EXERCISE REQUIREMENTS = Examine the records and identify each line that includes the string "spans". Copy those lines.

EXERCISE MATERIALS =
-- Opening Marker --
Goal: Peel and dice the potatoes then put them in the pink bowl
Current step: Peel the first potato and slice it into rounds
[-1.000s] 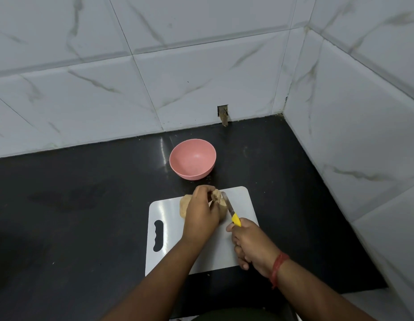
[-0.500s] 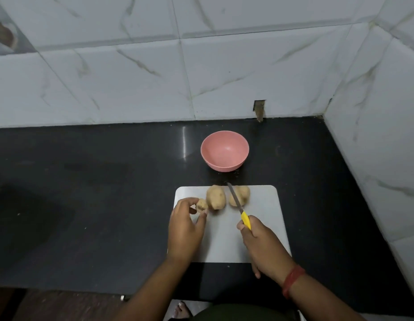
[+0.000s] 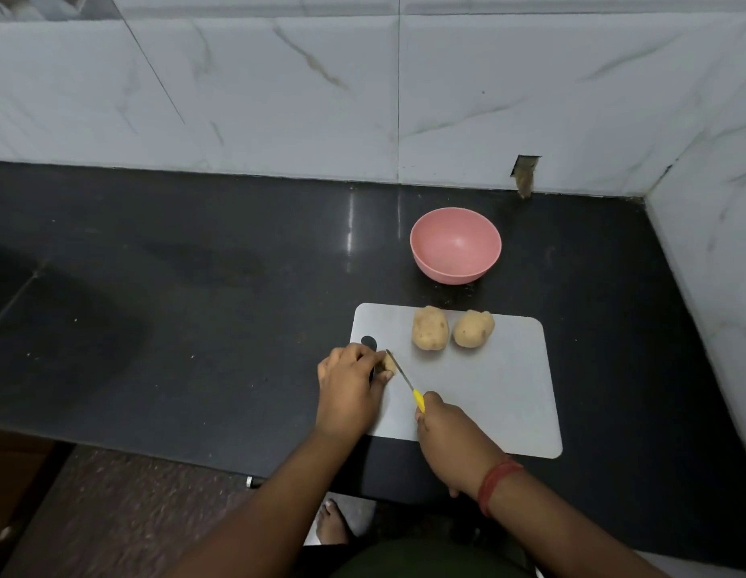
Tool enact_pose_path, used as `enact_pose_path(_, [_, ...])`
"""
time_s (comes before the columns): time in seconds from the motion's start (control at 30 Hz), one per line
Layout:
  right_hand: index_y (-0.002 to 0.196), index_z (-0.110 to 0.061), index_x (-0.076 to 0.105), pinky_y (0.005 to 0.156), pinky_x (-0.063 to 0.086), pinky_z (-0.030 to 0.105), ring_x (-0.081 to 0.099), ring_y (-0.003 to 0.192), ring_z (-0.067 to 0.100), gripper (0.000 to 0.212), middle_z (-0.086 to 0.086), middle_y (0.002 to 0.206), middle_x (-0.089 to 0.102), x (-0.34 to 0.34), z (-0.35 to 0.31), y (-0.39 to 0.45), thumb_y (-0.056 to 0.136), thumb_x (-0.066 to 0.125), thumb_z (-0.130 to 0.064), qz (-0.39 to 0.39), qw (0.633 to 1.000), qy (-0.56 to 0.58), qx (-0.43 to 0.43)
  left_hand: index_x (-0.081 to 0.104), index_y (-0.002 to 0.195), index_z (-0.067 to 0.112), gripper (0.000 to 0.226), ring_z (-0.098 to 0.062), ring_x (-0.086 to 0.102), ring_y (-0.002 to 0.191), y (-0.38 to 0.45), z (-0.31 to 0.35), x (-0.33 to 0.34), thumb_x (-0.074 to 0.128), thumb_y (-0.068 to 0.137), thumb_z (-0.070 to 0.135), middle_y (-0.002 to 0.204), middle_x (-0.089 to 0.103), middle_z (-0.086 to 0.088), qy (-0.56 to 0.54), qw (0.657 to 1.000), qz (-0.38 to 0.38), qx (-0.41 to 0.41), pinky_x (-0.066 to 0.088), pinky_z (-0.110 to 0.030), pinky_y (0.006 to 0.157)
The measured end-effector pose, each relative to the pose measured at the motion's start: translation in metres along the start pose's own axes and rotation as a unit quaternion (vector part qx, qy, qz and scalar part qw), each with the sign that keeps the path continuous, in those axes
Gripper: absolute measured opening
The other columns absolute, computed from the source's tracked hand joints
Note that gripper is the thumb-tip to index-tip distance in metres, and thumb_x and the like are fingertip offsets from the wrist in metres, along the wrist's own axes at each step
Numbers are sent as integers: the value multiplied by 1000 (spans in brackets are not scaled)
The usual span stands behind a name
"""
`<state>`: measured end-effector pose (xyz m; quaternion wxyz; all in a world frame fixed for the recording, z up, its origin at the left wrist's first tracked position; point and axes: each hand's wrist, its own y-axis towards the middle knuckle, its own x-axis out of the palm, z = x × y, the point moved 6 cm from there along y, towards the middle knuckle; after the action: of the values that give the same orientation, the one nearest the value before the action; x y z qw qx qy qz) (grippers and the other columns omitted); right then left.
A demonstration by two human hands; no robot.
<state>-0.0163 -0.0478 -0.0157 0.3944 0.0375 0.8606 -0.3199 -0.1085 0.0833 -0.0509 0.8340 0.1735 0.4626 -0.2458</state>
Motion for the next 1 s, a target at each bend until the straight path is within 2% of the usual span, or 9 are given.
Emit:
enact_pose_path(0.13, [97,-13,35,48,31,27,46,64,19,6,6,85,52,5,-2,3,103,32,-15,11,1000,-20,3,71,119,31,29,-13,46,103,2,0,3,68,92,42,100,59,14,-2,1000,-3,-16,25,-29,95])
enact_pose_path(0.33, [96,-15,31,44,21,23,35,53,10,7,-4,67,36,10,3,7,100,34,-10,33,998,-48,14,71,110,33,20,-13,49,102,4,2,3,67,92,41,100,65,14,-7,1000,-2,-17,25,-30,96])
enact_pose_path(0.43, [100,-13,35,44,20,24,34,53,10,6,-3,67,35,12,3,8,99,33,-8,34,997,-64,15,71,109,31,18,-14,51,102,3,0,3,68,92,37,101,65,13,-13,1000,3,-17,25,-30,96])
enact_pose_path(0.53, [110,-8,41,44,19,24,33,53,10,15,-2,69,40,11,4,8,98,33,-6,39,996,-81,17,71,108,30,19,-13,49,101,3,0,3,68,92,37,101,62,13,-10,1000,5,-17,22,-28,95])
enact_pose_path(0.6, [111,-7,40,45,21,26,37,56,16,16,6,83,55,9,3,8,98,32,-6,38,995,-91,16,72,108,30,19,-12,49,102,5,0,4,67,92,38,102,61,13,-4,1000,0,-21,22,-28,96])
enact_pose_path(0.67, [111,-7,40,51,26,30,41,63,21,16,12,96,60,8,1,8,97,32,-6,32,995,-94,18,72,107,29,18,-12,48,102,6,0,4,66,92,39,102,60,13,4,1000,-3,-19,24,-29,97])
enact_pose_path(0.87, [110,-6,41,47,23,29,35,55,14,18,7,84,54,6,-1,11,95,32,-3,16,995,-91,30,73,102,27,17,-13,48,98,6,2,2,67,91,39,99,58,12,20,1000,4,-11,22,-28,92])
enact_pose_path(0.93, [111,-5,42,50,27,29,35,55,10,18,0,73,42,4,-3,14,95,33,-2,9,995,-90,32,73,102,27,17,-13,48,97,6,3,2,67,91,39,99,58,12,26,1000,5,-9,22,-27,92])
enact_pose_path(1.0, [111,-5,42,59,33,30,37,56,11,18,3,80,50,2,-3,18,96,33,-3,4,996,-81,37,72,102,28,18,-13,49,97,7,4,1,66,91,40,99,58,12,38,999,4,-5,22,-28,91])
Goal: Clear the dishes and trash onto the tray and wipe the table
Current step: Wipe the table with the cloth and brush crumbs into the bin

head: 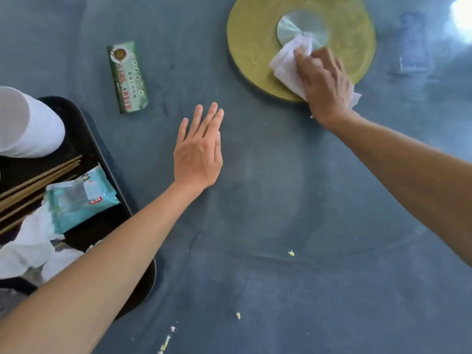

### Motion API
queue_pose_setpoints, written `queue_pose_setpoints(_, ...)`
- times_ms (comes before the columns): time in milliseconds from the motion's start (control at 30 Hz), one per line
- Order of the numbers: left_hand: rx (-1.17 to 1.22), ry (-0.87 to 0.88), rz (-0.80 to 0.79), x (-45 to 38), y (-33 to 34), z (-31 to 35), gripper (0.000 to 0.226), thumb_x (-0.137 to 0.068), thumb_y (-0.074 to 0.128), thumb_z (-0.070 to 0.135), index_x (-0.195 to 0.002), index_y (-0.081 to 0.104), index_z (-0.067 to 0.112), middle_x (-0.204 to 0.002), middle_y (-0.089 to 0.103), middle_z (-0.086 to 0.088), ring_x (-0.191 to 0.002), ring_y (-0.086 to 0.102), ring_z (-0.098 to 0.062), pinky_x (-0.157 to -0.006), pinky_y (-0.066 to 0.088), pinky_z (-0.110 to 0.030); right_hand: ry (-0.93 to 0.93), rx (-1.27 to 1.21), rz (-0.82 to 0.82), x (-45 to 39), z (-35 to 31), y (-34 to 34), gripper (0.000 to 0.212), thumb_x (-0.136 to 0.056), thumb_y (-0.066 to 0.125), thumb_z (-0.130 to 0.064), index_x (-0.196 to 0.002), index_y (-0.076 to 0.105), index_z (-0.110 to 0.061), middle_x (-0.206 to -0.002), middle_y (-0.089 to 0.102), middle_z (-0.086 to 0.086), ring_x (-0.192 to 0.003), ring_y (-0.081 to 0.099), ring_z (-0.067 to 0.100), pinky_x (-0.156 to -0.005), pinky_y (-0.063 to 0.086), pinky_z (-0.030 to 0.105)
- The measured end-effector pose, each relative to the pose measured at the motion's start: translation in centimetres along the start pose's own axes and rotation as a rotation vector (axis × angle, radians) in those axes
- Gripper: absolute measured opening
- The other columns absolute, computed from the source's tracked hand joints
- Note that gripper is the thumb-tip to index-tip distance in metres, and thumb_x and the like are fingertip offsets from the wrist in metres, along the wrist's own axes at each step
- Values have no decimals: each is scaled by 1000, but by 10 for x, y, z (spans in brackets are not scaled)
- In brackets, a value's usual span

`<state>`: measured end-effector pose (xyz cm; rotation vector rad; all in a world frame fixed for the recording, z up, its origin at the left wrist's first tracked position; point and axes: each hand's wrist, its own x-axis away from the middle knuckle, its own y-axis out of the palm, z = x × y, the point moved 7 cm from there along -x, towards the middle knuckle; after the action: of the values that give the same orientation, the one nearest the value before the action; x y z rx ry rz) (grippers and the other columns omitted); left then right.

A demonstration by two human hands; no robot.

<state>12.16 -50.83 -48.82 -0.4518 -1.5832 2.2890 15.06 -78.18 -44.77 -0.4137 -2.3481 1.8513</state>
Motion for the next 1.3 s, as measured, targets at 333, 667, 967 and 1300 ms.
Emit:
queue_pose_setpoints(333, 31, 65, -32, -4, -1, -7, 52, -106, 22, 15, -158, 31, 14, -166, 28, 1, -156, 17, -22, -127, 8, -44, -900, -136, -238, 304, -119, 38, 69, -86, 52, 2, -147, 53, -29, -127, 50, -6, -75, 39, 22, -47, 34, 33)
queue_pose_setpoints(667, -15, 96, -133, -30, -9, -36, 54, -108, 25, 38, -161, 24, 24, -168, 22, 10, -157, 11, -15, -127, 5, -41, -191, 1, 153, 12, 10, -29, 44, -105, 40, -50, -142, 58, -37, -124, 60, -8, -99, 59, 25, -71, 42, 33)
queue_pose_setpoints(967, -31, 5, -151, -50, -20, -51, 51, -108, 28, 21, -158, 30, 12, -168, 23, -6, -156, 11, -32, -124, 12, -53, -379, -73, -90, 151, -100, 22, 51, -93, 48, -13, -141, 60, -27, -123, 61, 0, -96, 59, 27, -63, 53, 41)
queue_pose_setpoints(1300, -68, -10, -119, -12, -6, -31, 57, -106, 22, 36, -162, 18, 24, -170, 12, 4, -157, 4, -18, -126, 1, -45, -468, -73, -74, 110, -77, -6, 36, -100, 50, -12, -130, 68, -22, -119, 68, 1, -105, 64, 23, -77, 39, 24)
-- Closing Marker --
REPLY =
Numbers are sent as integers: the value multiplied by 1000 (spans in brackets are not scaled)
- Values have no decimals: each is scaled by 1000, but by 10 for x, y, z (spans in brackets are not scaled)

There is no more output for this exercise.